Early in that same disastrous July of 1909, a fire also spiraled out of control in Cobalt. While the blaze had started in a Chinese restaurant, with the New York Times reporting that “feeling against all Orientals is strong, and it is feared they may be driven from the district,” the real reason the fire has spread was the lack of running water and firefighting equipment. By the time it burned out, the fire destroyed 150 buildings and forced 3,000 people from their homes. A few residents went on a looting rampage (the New York Times suggested they were “carrying off everything in sight”), but most displaced residents ended up sheltered in the local theatre and roller rink. It was here that the typhoid outbreak likely gained its foothold, compounding one disaster with another as residents desperate enough to drink contaminated water lived in tightly packed conditions ripe for human-to-human transmission of the disease.

It is perhaps not surprising that the deadly chaos aboveground extended into the mines, especially after 1907 when Cobalt’s mining companies began to abandon trenching and sink shafts into the underground. Ontario’s Bureau of Mines noted in its annual report for 1909 that 30 of 47 fatalities in Ontario the previous year had occurred in one of Cobalt’s mines. This number represented a significant increase from the 22 fatalities recorded in 1907 and a remarkable upsurge from 1906 when there had been only 11 mining deaths in the province. E.T. Corkill, Ontario’s Inspector of Mines, argued “there is no doubt that in a boom camp such as Cobalt has been in the last three years, there is a spirit of feverish speculation and unrest that tends to the disorganization, lack of discipline, and loss of efficiency of both the men and those in charge.” Miners died owing to a variety of causes: falling down a shaft, riding on an unsafe ore bucket, or breakage of the cable attached to a cage. Corkill noted that the most prolific cause of accidents was explosives, with miners often striking unexploded dynamite while they mucked ore after a blast or drilling into old holes to save time (sometimes on the workers’ own initiative, and sometime under pressure from foremen). Although the safety record at Cobalt’s mines improved over time, 114 miners died in the region between 1905 and 1913, 41% of all fatalities in Ontario’s mines.
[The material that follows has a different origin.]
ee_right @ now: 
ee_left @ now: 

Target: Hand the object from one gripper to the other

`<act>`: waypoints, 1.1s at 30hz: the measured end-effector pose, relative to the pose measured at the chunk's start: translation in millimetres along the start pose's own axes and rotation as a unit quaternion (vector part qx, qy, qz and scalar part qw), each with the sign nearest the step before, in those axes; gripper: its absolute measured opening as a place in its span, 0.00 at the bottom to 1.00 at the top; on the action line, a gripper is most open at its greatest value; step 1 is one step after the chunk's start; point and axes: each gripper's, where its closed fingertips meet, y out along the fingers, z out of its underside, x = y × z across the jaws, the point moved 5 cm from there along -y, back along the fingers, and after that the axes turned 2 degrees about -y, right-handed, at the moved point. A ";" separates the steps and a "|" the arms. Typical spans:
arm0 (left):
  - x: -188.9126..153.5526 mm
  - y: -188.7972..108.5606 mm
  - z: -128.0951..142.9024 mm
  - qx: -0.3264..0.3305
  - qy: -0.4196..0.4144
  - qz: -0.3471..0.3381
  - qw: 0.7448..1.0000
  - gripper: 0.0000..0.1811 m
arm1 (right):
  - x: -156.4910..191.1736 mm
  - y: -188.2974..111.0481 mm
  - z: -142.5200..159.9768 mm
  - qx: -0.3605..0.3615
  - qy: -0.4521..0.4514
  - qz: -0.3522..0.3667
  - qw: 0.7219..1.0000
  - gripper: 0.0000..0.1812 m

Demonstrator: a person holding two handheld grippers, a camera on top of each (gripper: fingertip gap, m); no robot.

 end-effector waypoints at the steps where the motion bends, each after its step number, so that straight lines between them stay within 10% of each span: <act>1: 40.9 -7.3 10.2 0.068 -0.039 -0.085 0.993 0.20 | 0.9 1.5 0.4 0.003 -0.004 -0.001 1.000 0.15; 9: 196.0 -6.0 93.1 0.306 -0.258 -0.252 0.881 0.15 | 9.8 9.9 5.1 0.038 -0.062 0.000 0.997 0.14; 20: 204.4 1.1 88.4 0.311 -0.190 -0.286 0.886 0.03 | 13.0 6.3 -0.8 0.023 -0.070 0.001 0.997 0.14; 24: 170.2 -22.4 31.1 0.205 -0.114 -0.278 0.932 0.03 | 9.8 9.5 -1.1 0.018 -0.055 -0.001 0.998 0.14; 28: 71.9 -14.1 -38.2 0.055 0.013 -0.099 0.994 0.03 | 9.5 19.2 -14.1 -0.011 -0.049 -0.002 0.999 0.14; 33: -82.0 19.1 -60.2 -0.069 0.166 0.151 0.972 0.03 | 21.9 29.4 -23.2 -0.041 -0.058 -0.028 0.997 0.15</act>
Cobalt’s silver rush was not without its successes. Developed only five years after the Klondike gold rush, Cobalt was a globally significant silver producer that proved precious metals could be found in the more eastern reaches of the Canadian Shield. Cobalt drew investment dollars, prospecting talent, and mining expertise to northern Ontario, and then exported these same things to stunning new precious metal finds in Timmins, at Kirkland Lake, Quebec’s valley of gold, and Yellowknife. But even if Cobalt deserves its pride of place as one of the most important mining regions in Canadian history, it is also important to remember the extreme challenges and danger encountered by the miners who lived and worked there. 

John Sandlos is a professor in the History Department at Memorial University of Newfoundland and the co-author (with Arn Keeling) of “Mining Country: A History of Canada’s Mines and Miners,” published by James Lorimer and Co. in 2021.